Task to complete:
A faithful transcript of all the lines below, with no pictures, is the goal here.

Exercise data:
* * * *
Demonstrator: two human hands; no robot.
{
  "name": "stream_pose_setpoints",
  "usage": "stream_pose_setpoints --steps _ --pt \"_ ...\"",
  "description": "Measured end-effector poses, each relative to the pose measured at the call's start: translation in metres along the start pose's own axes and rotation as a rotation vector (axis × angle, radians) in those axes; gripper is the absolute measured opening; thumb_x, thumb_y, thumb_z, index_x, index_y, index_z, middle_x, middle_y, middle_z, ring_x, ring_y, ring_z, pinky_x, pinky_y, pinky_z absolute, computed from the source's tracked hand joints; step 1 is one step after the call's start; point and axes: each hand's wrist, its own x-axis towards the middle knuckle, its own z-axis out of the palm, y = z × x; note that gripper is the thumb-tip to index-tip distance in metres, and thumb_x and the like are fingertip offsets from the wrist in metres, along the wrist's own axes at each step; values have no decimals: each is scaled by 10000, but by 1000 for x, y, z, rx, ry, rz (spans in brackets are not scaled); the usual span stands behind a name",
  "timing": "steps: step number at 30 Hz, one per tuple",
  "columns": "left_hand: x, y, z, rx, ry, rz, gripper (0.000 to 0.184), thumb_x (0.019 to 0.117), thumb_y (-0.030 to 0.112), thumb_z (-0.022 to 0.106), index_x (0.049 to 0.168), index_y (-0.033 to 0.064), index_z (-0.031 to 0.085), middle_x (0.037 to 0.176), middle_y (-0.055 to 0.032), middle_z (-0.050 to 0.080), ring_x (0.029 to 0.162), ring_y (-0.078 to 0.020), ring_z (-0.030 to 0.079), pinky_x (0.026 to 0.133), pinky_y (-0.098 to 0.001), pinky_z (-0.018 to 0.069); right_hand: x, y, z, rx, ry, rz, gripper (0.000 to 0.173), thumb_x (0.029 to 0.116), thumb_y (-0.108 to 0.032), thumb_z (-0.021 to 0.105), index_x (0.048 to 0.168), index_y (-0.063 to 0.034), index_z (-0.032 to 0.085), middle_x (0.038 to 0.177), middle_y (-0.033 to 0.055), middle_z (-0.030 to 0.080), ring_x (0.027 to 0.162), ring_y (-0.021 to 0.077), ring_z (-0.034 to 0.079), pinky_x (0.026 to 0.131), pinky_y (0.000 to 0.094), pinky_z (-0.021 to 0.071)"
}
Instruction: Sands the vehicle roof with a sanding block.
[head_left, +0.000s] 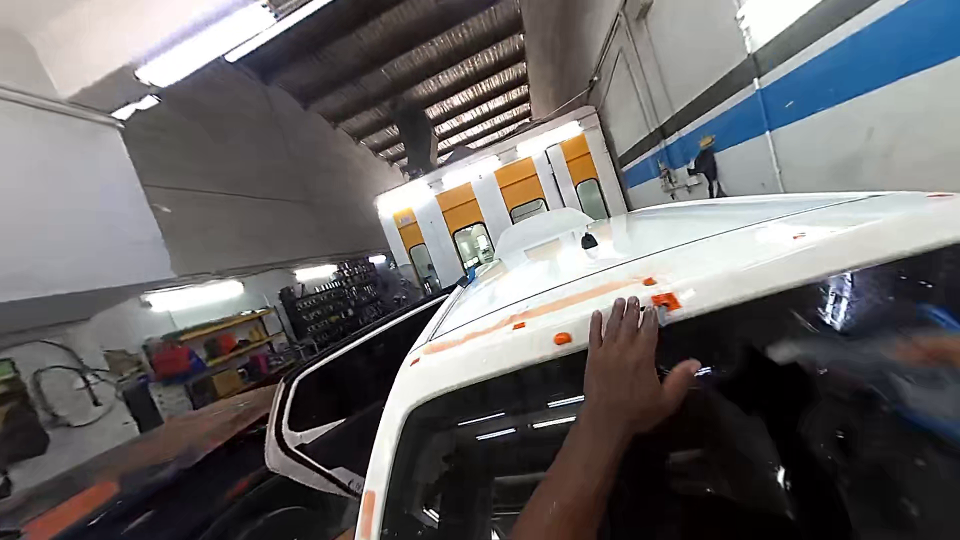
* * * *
Task output:
Demonstrator: two human hands; no robot.
{
  "name": "stream_pose_setpoints",
  "usage": "stream_pose_setpoints --steps _ --pt \"_ ...\"",
  "description": "Measured end-effector poses, each relative to the pose measured at the call's start: translation in metres along the start pose's own axes and rotation as a rotation vector (axis × angle, radians) in those axes; gripper is the absolute measured opening; thumb_x, thumb_y, thumb_z, index_x, index_y, index_z, middle_x, middle_y, middle_z, ring_x, ring_y, ring_z, pinky_x, pinky_y, pinky_z absolute, computed from the source's tracked hand joints; step 1 is one step after the call's start; point and axes: each hand's wrist, its own x-axis towards the middle knuckle, its own z-axis out of the palm, y = z × x; note that gripper is the thumb-tip to index-tip distance in metres, and thumb_x and the like are fingertip offsets from the wrist in metres, along the wrist's own axes at each step; values have no decimals: each is scaled by 10000, but by 1000 for x, y, z, rx, ry, rz (spans in brackets are not scaled); the usual span stands behind a name",
  "timing": "steps: step number at 30 Hz, one per tuple",
  "columns": "left_hand: x, y, z, rx, ry, rz, gripper (0.000 to 0.184), thumb_x (0.019 to 0.117), thumb_y (-0.030 to 0.112), thumb_z (-0.022 to 0.106), index_x (0.049 to 0.168), index_y (-0.033 to 0.064), index_z (-0.031 to 0.085), middle_x (0.037 to 0.176), middle_y (-0.055 to 0.032), middle_z (-0.050 to 0.080), ring_x (0.029 to 0.162), ring_y (-0.078 to 0.020), ring_z (-0.030 to 0.079), pinky_x (0.026 to 0.133), pinky_y (-0.098 to 0.001), pinky_z (-0.018 to 0.069); right_hand: x, y, z, rx, ry, rz, gripper (0.000 to 0.173), thumb_x (0.029 to 0.116), thumb_y (-0.108 to 0.032), thumb_z (-0.021 to 0.105), index_x (0.048 to 0.168), index_y (-0.063 to 0.034), index_z (-0.032 to 0.085), middle_x (0.038 to 0.177), middle_y (-0.033 to 0.055), middle_z (-0.030 to 0.080), ring_x (0.027 to 0.162), ring_y (-0.021 to 0.077), ring_z (-0.034 to 0.079), pinky_x (0.026 to 0.131), pinky_y (0.000 to 0.094), pinky_z (-0.021 to 0.071)"
}
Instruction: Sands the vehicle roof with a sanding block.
[head_left, +0.000s] 

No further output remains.